• [Task]:
Would you output the whole listing below, exactly as it reads?

• [Data]:

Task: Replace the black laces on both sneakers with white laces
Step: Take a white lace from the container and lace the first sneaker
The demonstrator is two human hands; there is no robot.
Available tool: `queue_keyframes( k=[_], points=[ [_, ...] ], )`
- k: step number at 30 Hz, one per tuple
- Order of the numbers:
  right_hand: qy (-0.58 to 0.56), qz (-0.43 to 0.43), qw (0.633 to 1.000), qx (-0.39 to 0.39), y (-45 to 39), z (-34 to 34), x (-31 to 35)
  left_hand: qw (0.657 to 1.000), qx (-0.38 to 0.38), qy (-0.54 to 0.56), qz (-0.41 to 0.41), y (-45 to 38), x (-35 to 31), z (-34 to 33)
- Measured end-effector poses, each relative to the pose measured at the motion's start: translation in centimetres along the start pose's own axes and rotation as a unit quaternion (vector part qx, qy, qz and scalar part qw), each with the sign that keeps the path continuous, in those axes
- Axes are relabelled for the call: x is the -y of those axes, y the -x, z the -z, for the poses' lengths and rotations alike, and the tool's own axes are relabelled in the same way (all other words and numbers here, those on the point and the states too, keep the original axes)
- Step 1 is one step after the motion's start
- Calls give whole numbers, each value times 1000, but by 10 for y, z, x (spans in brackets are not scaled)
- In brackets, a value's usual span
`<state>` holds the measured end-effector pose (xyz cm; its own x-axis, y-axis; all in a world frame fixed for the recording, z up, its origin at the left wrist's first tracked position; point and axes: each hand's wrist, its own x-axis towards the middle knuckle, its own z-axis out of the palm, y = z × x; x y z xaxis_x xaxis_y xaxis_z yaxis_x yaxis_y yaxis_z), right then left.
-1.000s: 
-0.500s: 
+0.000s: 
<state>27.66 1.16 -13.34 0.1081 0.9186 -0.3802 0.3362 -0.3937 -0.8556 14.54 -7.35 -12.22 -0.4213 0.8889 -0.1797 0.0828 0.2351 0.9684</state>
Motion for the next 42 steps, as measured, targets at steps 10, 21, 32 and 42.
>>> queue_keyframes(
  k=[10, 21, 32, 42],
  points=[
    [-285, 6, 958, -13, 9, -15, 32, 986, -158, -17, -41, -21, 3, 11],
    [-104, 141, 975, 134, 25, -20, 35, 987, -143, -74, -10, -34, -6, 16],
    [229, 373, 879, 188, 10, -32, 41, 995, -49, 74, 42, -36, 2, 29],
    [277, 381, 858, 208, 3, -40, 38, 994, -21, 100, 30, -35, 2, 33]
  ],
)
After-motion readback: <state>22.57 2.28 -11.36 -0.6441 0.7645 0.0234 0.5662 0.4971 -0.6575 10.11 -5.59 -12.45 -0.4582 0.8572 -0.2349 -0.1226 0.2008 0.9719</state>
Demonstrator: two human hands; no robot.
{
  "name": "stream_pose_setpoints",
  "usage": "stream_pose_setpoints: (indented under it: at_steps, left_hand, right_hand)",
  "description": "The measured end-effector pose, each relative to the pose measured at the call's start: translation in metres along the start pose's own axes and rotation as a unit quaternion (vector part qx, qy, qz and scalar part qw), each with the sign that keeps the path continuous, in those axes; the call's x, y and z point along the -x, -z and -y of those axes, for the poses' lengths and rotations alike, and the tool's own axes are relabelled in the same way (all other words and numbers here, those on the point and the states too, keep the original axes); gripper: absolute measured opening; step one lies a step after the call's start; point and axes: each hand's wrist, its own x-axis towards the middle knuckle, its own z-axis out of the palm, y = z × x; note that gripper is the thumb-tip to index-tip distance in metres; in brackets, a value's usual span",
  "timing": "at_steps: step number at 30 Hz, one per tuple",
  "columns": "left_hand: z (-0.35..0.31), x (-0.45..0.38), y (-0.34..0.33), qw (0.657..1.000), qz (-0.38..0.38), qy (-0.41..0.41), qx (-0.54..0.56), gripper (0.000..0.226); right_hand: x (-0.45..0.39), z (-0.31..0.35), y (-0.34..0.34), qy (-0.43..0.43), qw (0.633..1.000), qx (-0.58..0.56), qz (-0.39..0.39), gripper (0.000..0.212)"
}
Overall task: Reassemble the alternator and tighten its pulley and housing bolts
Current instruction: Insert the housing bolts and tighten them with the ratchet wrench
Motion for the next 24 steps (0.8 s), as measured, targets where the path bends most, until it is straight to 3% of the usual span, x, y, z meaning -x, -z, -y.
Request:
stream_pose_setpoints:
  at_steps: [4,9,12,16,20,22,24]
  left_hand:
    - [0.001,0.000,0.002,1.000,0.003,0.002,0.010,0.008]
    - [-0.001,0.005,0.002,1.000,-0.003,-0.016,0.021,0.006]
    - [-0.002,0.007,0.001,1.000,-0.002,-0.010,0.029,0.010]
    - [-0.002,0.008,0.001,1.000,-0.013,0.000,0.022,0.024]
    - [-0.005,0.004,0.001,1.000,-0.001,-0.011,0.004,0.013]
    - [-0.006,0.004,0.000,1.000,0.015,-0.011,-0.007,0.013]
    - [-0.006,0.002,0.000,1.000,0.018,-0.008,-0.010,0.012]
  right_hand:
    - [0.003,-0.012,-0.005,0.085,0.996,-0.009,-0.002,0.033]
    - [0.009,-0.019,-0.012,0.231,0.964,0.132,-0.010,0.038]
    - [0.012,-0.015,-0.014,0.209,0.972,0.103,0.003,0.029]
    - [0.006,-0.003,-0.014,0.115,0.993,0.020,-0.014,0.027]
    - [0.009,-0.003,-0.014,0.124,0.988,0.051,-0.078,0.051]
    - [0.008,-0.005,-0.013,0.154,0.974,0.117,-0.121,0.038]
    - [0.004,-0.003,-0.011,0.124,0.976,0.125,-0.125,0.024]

• [Response box]:
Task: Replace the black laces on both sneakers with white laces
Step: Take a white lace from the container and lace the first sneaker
The demonstrator is two human hands; there is no robot.
Available tool: `queue_keyframes( k=[_], points=[ [_, ...] ], )`
- k: step number at 30 Hz, one per tuple
- Order of the numbers:
  right_hand: qy (-0.58 to 0.56), qz (-0.43 to 0.43), qw (0.633 to 1.000), qx (-0.39 to 0.39), y (-45 to 39), z (-34 to 34), x (-31 to 35)
  left_hand: qw (0.657 to 1.000), qx (-0.38 to 0.38), qy (-0.54 to 0.56), qz (-0.41 to 0.41), y (-45 to 38), x (-35 to 31), z (-34 to 33)
- Measured end-effector poses, each relative to the pose measured at the motion's start: translation in centimetres along the start pose's own axes and rotation as a unit quaternion (vector part qx, qy, qz and scalar part qw), each with the sign that keeps the path continuous, in those axes
- Axes are relabelled for the call: x is the -y of those axes, y the -x, z the -z, for the poses' lengths and rotations alike, and the tool's own axes are relabelled in the same way (all other words and numbers here, those on the point and the states too, keep the original axes)
- Step 1 is one step after the motion's start
- Calls give whole numbers, each value times 1000, but by 10 for y, z, x (spans in brackets are not scaled)
- In brackets, a value's usual span
`<state>` holds the measured end-effector pose (xyz cm; its own x-axis, y-axis; all in a world frame fixed for the recording, z up, its origin at the left wrist's first tracked position; point and axes: each hand's wrist, its own x-axis towards the middle knuckle, its own z-axis out of the palm, y = z × x; x y z xaxis_x xaxis_y xaxis_z yaxis_x yaxis_y yaxis_z), right then left.
-1.000s: 
-0.500s: 
+0.000s: 
<state>27.66 1.16 -13.34 0.1081 0.9186 -0.3802 0.3362 -0.3937 -0.8556 14.54 -7.35 -12.22 -0.4213 0.8889 -0.1797 0.0828 0.2351 0.9684</state>
Motion for the next 42 steps, as measured, targets at steps 10, 21, 32 and 42.
>>> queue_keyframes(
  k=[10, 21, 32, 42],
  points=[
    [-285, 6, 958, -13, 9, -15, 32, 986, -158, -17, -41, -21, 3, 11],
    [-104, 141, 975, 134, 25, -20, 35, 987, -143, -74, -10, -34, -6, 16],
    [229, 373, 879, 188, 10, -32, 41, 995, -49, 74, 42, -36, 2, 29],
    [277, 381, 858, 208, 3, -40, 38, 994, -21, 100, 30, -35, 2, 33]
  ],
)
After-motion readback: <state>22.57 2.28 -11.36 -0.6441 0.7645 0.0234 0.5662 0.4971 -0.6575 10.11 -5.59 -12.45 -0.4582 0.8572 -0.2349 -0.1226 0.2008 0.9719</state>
Demonstrator: two human hands; no robot.
{
  "name": "stream_pose_setpoints",
  "usage": "stream_pose_setpoints: (indented under it: at_steps, left_hand, right_hand)",
  "description": "The measured end-effector pose, each relative to the pose measured at the call's start: translation in metres along the start pose's own axes and rotation as a unit quaternion (vector part qx, qy, qz and scalar part qw), each with the sign that keeps the path continuous, in those axes; the call's x, y and z point along the -x, -z and -y of those axes, for the poses' lengths and rotations alike, and the tool's own axes are relabelled in the same way (all other words and numbers here, those on the point and the states too, keep the original axes); gripper: absolute measured opening; step one lies a step after the call's start; point and axes: each hand's wrist, its own x-axis towards the middle knuckle, its own z-axis out of the palm, y = z × x; note that gripper is the thumb-tip to index-tip distance in metres; in brackets, a value's usual span",
  "timing": "at_steps: step number at 30 Hz, one per tuple",
  "columns": "left_hand: z (-0.35..0.31), x (-0.45..0.38), y (-0.34..0.33), qw (0.657..1.000), qz (-0.38..0.38), qy (-0.41..0.41), qx (-0.54..0.56), gripper (0.000..0.226); right_hand: x (-0.45..0.39), z (-0.31..0.35), y (-0.34..0.34), qy (-0.43..0.43), qw (0.633..1.000), qx (-0.58..0.56), qz (-0.39..0.39), gripper (0.000..0.212)"
}
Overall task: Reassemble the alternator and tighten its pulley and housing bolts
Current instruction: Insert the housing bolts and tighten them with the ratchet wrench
Motion for the next 24 steps (0.8 s), as measured, targets where the path bends most, until it is straight to 3% of the usual span, x, y, z meaning -x, -z, -y.
Request:
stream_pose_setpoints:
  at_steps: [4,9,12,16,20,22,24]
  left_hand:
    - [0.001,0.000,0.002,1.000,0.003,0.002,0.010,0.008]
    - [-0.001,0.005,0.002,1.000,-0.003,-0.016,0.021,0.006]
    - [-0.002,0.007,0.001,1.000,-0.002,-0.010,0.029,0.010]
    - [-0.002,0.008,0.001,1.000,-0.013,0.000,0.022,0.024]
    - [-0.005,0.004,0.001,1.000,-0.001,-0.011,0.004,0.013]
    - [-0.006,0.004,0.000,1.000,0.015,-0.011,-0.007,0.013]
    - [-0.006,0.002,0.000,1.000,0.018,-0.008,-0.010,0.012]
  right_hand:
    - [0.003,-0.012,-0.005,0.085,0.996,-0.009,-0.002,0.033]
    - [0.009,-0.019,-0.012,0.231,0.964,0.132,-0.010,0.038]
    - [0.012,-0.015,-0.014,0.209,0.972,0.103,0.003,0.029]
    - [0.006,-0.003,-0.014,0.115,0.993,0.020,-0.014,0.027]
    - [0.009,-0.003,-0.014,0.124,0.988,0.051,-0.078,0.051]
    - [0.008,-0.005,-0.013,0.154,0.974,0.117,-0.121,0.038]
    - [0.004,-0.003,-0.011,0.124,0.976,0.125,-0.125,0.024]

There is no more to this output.